Scan the lines below for the word "could". Copy each line you find it in.

Items from a data source:
* * * * * * * * *
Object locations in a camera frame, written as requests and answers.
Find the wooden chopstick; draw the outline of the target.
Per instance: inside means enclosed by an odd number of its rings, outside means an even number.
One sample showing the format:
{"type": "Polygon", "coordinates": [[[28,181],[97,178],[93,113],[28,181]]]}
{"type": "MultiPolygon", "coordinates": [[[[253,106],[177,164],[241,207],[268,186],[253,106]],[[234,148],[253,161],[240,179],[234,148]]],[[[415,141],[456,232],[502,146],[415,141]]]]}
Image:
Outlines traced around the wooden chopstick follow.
* * * * * * * * *
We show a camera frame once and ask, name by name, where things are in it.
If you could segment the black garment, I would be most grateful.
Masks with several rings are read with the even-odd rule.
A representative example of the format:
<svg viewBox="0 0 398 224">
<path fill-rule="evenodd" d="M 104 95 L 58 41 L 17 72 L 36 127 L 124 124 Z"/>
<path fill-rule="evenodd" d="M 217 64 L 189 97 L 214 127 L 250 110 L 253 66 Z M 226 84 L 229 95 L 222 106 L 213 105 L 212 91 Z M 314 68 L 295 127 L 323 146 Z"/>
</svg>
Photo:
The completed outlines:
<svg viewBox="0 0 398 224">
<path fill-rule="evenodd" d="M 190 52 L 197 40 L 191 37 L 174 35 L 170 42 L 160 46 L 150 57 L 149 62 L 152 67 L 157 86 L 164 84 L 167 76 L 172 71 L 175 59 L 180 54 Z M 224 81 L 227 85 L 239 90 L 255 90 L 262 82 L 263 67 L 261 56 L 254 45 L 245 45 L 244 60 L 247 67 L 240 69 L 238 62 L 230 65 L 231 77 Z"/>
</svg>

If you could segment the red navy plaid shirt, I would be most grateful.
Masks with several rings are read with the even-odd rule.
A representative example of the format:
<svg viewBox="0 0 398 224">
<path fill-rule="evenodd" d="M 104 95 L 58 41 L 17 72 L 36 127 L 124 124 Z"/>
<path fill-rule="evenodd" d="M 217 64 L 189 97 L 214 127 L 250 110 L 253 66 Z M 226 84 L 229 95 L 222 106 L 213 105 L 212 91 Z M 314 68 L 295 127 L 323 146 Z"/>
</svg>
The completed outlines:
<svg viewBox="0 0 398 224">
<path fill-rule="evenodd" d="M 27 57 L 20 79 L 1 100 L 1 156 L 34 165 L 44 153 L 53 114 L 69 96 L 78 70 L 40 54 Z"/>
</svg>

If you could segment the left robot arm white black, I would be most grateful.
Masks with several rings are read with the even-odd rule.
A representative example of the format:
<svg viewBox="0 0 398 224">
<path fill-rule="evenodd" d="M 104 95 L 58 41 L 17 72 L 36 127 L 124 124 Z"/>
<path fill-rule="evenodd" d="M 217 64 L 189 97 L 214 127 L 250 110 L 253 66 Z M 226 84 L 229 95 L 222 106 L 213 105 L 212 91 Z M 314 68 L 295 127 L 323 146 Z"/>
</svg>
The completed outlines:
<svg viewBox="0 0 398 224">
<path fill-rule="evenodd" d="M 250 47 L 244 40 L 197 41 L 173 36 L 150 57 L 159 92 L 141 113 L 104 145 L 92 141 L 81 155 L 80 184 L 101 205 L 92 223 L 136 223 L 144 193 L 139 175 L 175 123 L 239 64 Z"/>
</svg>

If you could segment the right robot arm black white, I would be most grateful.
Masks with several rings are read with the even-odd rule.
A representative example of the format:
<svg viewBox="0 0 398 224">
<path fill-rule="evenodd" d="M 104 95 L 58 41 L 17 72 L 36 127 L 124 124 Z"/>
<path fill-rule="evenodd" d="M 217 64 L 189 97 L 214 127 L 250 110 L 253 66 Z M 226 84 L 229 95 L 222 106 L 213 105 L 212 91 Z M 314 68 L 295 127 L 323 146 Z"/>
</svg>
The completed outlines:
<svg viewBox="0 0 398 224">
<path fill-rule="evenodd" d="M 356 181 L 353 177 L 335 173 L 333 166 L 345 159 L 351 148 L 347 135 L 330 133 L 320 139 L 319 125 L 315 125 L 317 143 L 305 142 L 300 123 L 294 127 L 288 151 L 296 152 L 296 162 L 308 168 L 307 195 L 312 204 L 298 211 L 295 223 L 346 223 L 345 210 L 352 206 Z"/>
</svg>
* * * * * * * * *
*Reply to the task*.
If you could segment the black garment, I would be most grateful.
If you could segment the red navy plaid shirt, I would be most grateful.
If you could segment the left robot arm white black, I would be most grateful.
If you could segment the right robot arm black white, I would be most grateful.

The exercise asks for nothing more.